Integrating Zipkin tracing into Cassandra, it’s possible to create one tracing view across an entire platform. The article is a write-up of the Distributed Tracing from Application to Database presentation at Cassandra Summit 2015, Santa Clara.
This article covers the need for distributed tracing in our modern development environment, and looks at using Zipkin as a way to achieve that. Zipkin is a solution from Twitter, specialised for distributed tracing. In addition, this write up looks into replacing Cassandra’s internal tracing with Zipkin to present full-stack tracing where we have one tracing view across the entire system.
The need for distributed tracing
We’re constantly seeing the need to scale data. It has been formalised with big data’s three V’s: volume velocity and variety; and now we’re seeing it implemented with technologies like Cassandra, Kafka, and Spark.
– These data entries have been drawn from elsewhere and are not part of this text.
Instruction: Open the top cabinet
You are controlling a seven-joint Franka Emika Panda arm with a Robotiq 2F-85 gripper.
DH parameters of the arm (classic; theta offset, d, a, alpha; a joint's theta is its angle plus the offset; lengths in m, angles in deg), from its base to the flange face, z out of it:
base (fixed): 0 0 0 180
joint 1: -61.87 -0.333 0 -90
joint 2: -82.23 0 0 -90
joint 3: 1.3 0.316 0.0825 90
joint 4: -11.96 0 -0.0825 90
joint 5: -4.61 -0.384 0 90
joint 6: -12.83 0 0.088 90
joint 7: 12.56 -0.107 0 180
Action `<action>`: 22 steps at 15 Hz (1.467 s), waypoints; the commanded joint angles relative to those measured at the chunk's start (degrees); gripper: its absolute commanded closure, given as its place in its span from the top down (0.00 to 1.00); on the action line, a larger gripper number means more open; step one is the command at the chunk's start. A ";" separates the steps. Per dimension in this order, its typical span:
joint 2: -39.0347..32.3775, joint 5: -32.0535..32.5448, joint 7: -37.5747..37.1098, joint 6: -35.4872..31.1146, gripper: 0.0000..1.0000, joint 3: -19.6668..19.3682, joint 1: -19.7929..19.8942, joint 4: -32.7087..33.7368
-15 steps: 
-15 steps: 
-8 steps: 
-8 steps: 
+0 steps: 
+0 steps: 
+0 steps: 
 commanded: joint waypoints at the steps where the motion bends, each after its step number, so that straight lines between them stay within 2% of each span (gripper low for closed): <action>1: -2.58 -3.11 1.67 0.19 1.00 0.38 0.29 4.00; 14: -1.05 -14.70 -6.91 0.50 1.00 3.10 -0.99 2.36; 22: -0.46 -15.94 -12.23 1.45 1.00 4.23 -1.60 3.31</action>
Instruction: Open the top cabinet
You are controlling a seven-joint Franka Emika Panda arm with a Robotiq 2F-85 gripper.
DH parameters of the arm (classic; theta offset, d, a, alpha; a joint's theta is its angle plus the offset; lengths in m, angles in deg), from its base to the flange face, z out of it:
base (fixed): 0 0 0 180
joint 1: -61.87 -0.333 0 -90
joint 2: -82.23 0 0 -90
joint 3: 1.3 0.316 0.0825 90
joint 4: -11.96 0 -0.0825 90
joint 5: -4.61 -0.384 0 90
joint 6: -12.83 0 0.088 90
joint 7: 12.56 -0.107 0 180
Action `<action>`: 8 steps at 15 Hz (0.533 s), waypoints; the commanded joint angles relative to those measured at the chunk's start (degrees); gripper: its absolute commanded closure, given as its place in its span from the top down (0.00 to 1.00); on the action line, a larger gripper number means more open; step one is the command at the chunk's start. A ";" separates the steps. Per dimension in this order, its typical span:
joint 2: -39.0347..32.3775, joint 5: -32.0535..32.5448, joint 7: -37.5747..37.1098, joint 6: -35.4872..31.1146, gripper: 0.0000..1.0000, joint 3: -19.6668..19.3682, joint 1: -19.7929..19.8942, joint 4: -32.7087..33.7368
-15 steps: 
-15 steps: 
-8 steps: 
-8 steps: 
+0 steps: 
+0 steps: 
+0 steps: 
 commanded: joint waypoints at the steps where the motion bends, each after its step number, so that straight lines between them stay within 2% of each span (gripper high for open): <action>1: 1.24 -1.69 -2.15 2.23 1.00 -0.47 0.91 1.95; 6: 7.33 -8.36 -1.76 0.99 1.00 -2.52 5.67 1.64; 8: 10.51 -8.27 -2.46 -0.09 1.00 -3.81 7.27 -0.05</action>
Amongst these technologies it is Cassandra that gives us the data platform. But with all these technologies we’ve been brought forth into this new age of BASE and lambda architectures, invalidating the outdated technologies like Oracle.
And it isn’t just about scaling data – often solutions that need to scale data due to their success also face the more difficult problem of having to scale programmers and teams. We see this reality in how Microservices, which is really just a fresh revival of Service-orientated Architectures, and DevOps deals with how to create positive cohesive cultures in our companies where teams are decentralised and autonomous, taking advantage of Conway’s Law rather than fighting against it.
So with a combined need to scale both data and people, we’re seeing how important it is that companies have modern monitoring tools in place. Two of these tools Kibana and Grafana are becoming more popular and their usefulness is quickly becoming self-evident. Adding to this there’s a need for a third tool to complement the aggregation of logs and metrics. This third tool is to tackle the problem of distributed tracing.
Zipkin is the tool that solves the distributed tracing problem. It helps you fix high 99th percentile latencies by quickly identifying the culprits for platform latencies, provides a correlation ID useful to connect logs together, helps visualise hierarchy and asynchronicity of calls, and gives a greater level of transparency into your platform for the whole company.
Bringing these three tools together is crucial in making distributed decentralised teams fully capable of solving the “architectural safety” challenges of microservices. With the correct development methodologies and supporting DevOps tools, teams quickly find themselves in a high quality ‘stable master’ development cadence where production exceptions are rare and short-lived occurrences. The core infrastructure code doesn’t fester and expand with half-thought through bug fixes from a culture of someone-elses-problem and inadequate tools to fully see into the faults. Instead a product is built where no user is left out. A positive cohesive culture is established where teams deploying new features and improvements become aware of bugs and collateral damage they cause to other teams, well before those teams see the problems themselves. Such a level of quality assurance implicit within development practices of continuous delivery in turn makes other aspects of incremental development easier, like dark launching where whole microservice implementations can seamlessly be switched out without any platform coordination.
The cultural benefits of having these modern DevOp tools in place is interesting as it’s not just about building more positive collaborative relationships between teams but building a more productive and responsible relationship between teams and middle management. Microservices is about decentralising teams and giving them autonomy, and the role of Architects and middle management changes once these things are in place and functional, as they become more facilitators and communicators.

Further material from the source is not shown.